HLA-B*58:01 screening in Asia-Pacific is an ethical imperative – not just a cost question

Wei Leik Ng 1, Emily Tsui Yee Tse 2, Prawira Oka 3,4, Hooi Min Lim 1, Sky Wei Chee Koh 5,6, Rizawati Ramli 1, Hung Chiun Lau 7, Benjamin Chih Chiang Lam 8, Laurie J Goldsmith 5,6, Adina Abdullah 1,*, Lay Hoon Goh 5,6,*
PMCID: PMC12372636  PMID: 40844324

Abstract

Allopurinol remains the first-line treatment for gout; however, it carries a risk of severe cutaneous adverse reactions (SCARs), particularly among carriers of the HLA-B*58:01 allele. In the Asia-Pacific region, screening practices vary widely due to infrastructure gaps, cost concerns, and differing health policies. For example, while cost-effectiveness analyses have influenced screening decisions in some countries, they often overlook long-term health system burdens and ethical imperatives. Therefore, screenings should not be withheld solely on economic grounds, especially when they can prevent life-threatening outcomes. For that reason, a targeted, risk-based approach that integrates genetic and clinical factors could offer a practical and equitable path forward, improving pharmacogenomic literacy, expanding access to testing, developing regional data-sharing platforms, and involving patients in co-designing screening strategies. Rapid point-of-care testing and integration of screening process with existing care pathway may further support this implementation. However, a coordinated regional effort is needed to ensure safer prescribing and equitable access to pharmacogenomic screening across diverse healthcare settings.

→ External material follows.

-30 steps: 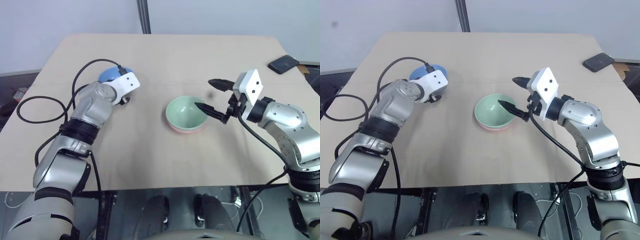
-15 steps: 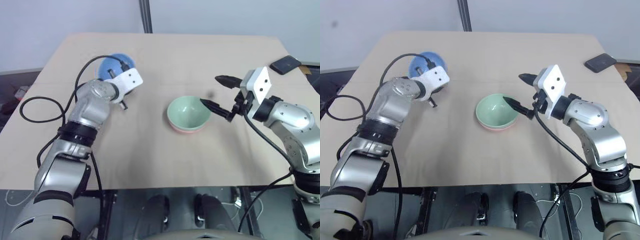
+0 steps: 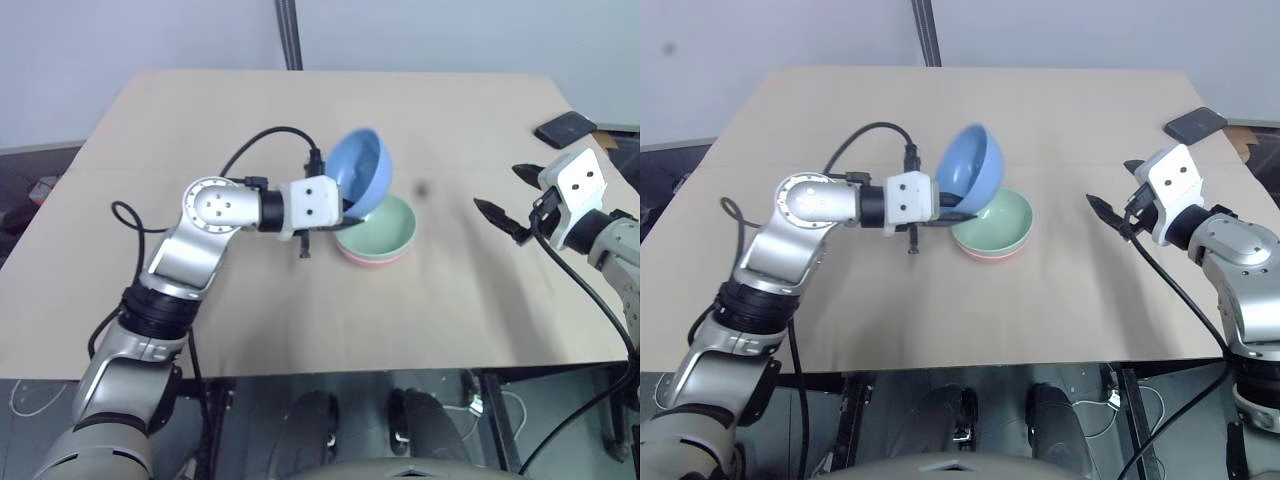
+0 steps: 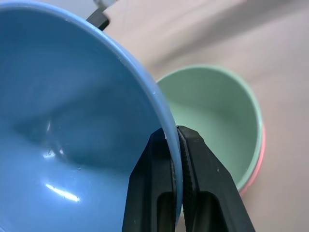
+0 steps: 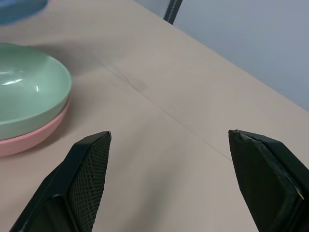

BURDEN OF ALLOPURINOL-INDUCED SEVERE CUTANEOUS ADVERSE REACTION

Gout affects 1–6.8% of the global population and is becoming more prevalent due to metabolic syndrome and dietary changes [1]. Allopurinol remains the first-line treatment, but it can cause severe cutaneous adverse reactions (SCAR), including Stevens-Johnson syndrome (SJS), toxic epidermal necrolysis (TEN), and drug reaction with eosinophilia and systemic symptoms (DRESS). Allopurinol-induced SCAR poses a significant burden in the Asia-Pacific region [2], with Malaysia and Singapore reporting annual incidence rates of 2.5–2.6 per 1000 users – relatively high for a rare, but serious reaction [3,4]. Though uncommon, SCAR can be fatal, with mortality rates of 2–10% for SJS and DRESS, and up to 30% for TEN [5,6].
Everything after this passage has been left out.